The TPM2 Gene Nemaline Myopathy Type 4 Genetic Test is a specialized diagnostic procedure offered at DNA Labs UAE, designed to identify mutations in the TPM2 gene, which are associated with Nemaline Myopathy Type 4. Nemaline Myopathy is a genetic disorder characterized by muscle weakness, hypotonia, and the presence of rod-like structures called nemaline bodies in muscle fibers, visible under a microscope. The condition is part of a broader group of neuromuscular disorders that can vary in severity and onset, with some forms present from birth.
The TPM2 gene plays a crucial role in muscle function and structure, encoding a protein essential for muscle fiber stability and contraction. Mutations in this gene can disrupt normal muscle function, leading to the symptoms observed in Nemaline Myopathy Type 4.
The genetic test at DNA Labs UAE involves analyzing the patient's DNA, extracted from a blood sample, to detect mutations in the TPM2 gene. This test is vital for confirming the diagnosis of Nemaline Myopathy Type 4, allowing for a better understanding of the condition's prognosis, and informing treatment and management decisions. It is also useful for genetic counseling, helping families understand the risk of the disorder being passed on to future generations.
The cost of the TPM2 Gene Nemaline Myopathy Type 4 Genetic Test at DNA Labs UAE is 3200 AED. The test is conducted in a state-of-the-art laboratory by experienced geneticists and technicians, ensuring accurate and reliable results.

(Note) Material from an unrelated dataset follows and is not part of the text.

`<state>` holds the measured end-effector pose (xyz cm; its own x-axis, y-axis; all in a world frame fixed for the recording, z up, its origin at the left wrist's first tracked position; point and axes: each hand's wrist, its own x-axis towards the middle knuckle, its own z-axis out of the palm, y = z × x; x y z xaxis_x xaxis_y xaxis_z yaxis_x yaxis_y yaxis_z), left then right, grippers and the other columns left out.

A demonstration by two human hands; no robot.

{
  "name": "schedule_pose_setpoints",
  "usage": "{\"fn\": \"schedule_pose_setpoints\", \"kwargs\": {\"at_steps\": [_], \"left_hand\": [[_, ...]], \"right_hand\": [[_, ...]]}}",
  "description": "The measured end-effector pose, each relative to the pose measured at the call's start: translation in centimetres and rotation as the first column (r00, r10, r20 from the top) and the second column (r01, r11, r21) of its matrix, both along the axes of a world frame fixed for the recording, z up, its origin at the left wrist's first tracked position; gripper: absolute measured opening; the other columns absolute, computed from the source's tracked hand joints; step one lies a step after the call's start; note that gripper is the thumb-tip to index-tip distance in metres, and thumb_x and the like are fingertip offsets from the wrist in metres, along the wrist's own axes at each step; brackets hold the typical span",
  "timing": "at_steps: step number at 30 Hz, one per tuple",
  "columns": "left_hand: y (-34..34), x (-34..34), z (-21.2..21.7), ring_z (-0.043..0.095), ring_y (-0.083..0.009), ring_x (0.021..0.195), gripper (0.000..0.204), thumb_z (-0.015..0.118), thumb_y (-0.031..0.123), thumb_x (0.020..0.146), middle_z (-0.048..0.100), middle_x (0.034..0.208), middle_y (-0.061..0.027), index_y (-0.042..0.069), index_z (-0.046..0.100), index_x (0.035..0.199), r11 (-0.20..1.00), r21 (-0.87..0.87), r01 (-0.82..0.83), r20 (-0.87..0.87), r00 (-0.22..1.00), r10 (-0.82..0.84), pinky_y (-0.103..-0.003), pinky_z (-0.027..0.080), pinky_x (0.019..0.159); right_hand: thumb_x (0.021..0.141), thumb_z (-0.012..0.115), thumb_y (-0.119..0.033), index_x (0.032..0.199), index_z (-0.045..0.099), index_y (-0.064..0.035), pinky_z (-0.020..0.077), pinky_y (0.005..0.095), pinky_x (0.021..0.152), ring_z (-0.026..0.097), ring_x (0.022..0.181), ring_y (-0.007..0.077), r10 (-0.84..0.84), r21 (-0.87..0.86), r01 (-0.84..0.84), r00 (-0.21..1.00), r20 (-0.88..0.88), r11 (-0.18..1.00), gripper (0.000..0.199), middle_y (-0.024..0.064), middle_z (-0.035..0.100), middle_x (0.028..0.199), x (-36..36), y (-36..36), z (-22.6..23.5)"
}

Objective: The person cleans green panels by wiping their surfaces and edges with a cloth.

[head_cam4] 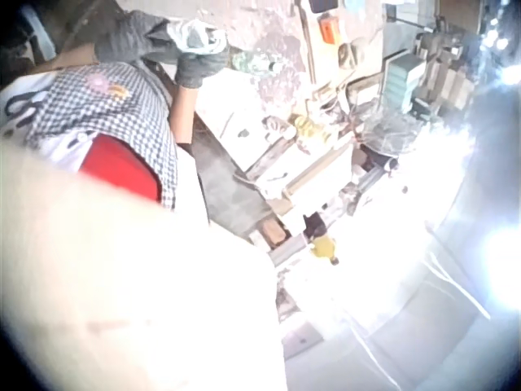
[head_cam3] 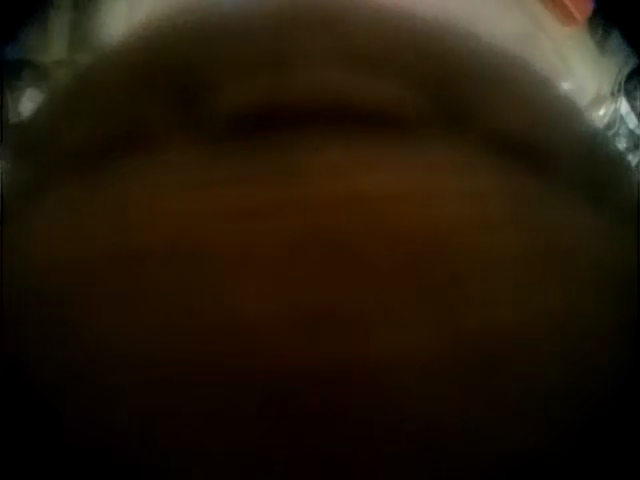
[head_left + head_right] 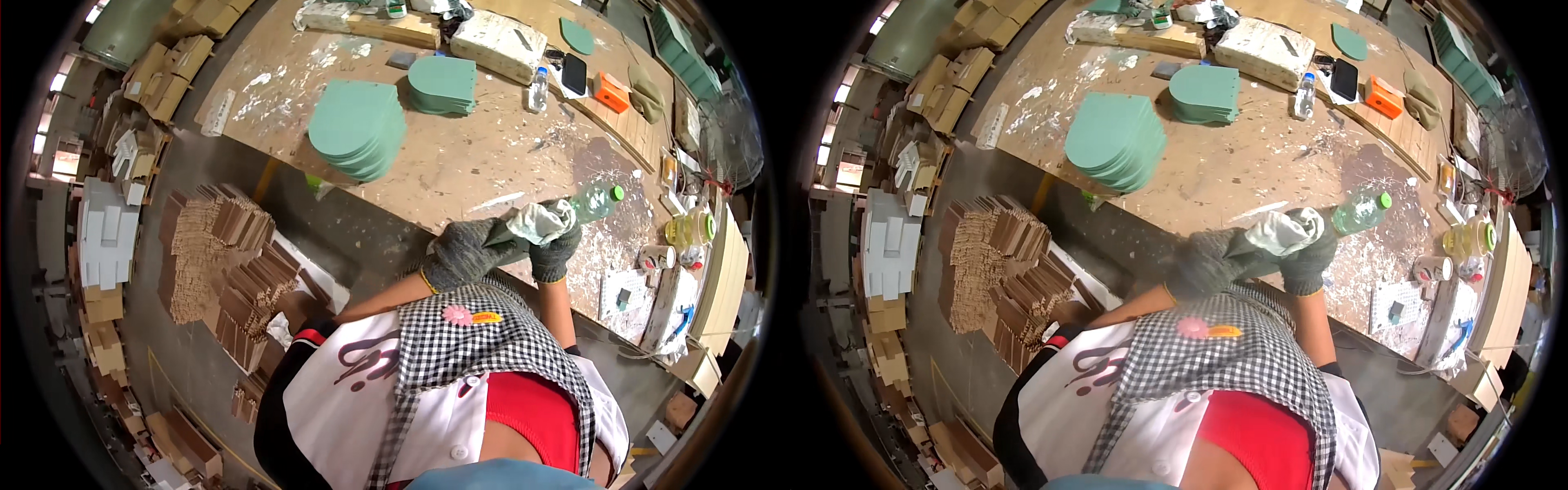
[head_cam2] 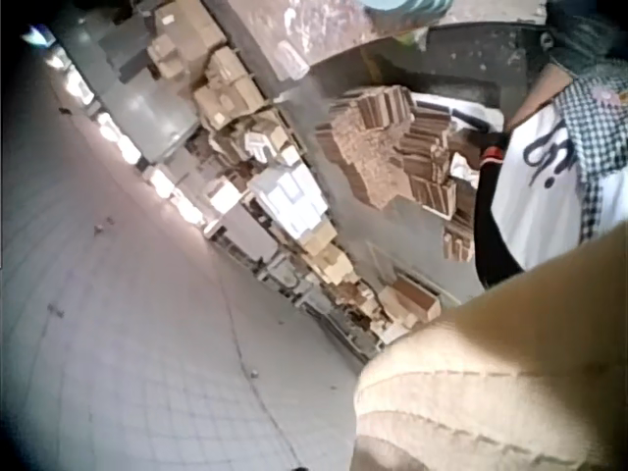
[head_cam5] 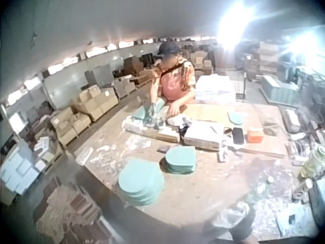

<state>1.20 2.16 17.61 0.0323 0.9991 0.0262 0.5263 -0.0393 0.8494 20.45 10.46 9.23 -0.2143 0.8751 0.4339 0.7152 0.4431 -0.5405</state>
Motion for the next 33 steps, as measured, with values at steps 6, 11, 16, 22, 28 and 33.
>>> {"fn": "schedule_pose_setpoints", "kwargs": {"at_steps": [6, 11, 16, 22, 28, 33], "left_hand": [[3.5, -3.4, -1.9, 0.071, -0.0339, 0.082, 0.035, 0.076, 0.025, 0.083, 0.072, 0.094, -0.0176, 0.005, 0.069, 0.111, 0.990, 0.117, 0.076, 0.186, 0.978, -0.097, -0.039, 0.056, 0.072], [4.8, -6.4, -0.8, 0.070, -0.0237, 0.075, 0.031, 0.077, 0.025, 0.084, 0.072, 0.087, -0.0155, 0.000, 0.069, 0.102, 0.994, 0.054, -0.100, -0.013, 0.995, 0.100, -0.036, 0.054, 0.068], [6.9, -10.4, -3.0, 0.062, -0.0190, 0.071, 0.030, 0.079, 0.021, 0.084, 0.070, 0.087, -0.0068, -0.002, 0.068, 0.100, 0.930, 0.052, -0.365, 0.362, 0.874, 0.323, -0.034, 0.052, 0.069], [8.3, -10.9, -2.3, 0.067, -0.0220, 0.082, 0.030, 0.079, 0.015, 0.082, 0.072, 0.091, -0.0105, -0.003, 0.068, 0.103, 0.962, 0.010, -0.274, 0.290, 0.921, 0.260, -0.035, 0.052, 0.076], [7.9, -11.6, -4.3, 0.071, -0.0228, 0.090, 0.025, 0.062, 0.008, 0.092, 0.072, 0.105, -0.0131, -0.003, 0.067, 0.115, 0.957, 0.260, -0.126, 0.488, 0.873, -0.018, -0.034, 0.056, 0.083], [6.0, -12.6, 1.7, 0.071, -0.0320, 0.081, 0.033, 0.078, 0.025, 0.083, 0.072, 0.092, -0.0187, 0.000, 0.071, 0.103, 0.988, 0.087, -0.128, -0.046, 0.990, 0.132, -0.038, 0.055, 0.073]], "right_hand": [[0.079, 0.074, -0.029, 0.105, 0.070, -0.0062, 0.0544, 0.0401, 0.073, 0.069, 0.083, 0.0304, 0.124, 0.046, -0.117, 0.962, -0.244, 0.992, 0.034, 0.0114, 0.071, 0.096, -6.2, 2.0, 3.4], [0.082, 0.069, -0.034, 0.103, 0.069, -0.0080, 0.0545, 0.0415, 0.070, 0.067, 0.081, 0.0328, -0.021, 0.092, 0.052, 0.949, -0.314, 0.994, 0.033, 0.0142, 0.070, 0.096, -8.3, 5.6, 2.9], [0.103, 0.050, -0.039, 0.122, 0.061, -0.0055, 0.0549, 0.0364, 0.074, 0.069, 0.088, 0.0269, -0.440, -0.448, 0.226, 0.769, -0.463, 0.865, 0.040, 0.0144, 0.070, 0.106, -2.1, 4.0, -5.8], [0.094, 0.064, -0.029, 0.136, 0.051, -0.0054, 0.0519, 0.0376, 0.096, 0.061, 0.114, 0.0235, 0.174, 0.002, -0.214, 0.788, -0.591, 0.977, 0.050, 0.0136, 0.061, 0.127, -8.4, 4.7, 8.6], [0.068, 0.077, -0.029, 0.112, 0.065, -0.0108, 0.0490, 0.0421, 0.079, 0.062, 0.093, 0.0288, 0.181, 0.292, -0.180, 0.983, 0.023, 0.939, 0.049, 0.0080, 0.065, 0.098, -12.9, 6.4, 7.8], [0.092, 0.064, -0.026, 0.107, 0.065, -0.0049, 0.0534, 0.0378, 0.067, 0.066, 0.076, 0.0249, 0.065, 0.053, -0.040, 0.743, -0.667, 0.998, 0.026, 0.0092, 0.068, 0.090, -12.7, 6.0, 2.2]]}}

The KBTBD13 Gene Nemaline Myopathy Type 6 Genetic Test is a specialized diagnostic tool offered by DNA Labs UAE, designed to identify mutations in the KBTBD13 gene, which are responsible for causing Nemaline Myopathy Type 6. This rare genetic disorder is characterized by muscle weakness, hypotonia, and the presence of rod-like structures in muscle cells, known as nemaline bodies. Early diagnosis through this genetic test is crucial for managing symptoms and improving the quality of life for affected individuals. The test is priced at 4400 AED and is conducted in the advanced facilities of DNA Labs UAE, ensuring accurate and reliable results. By analyzing a small sample of the patient's DNA, this test provides valuable information for genetic counseling and guides decision-making regarding treatment options.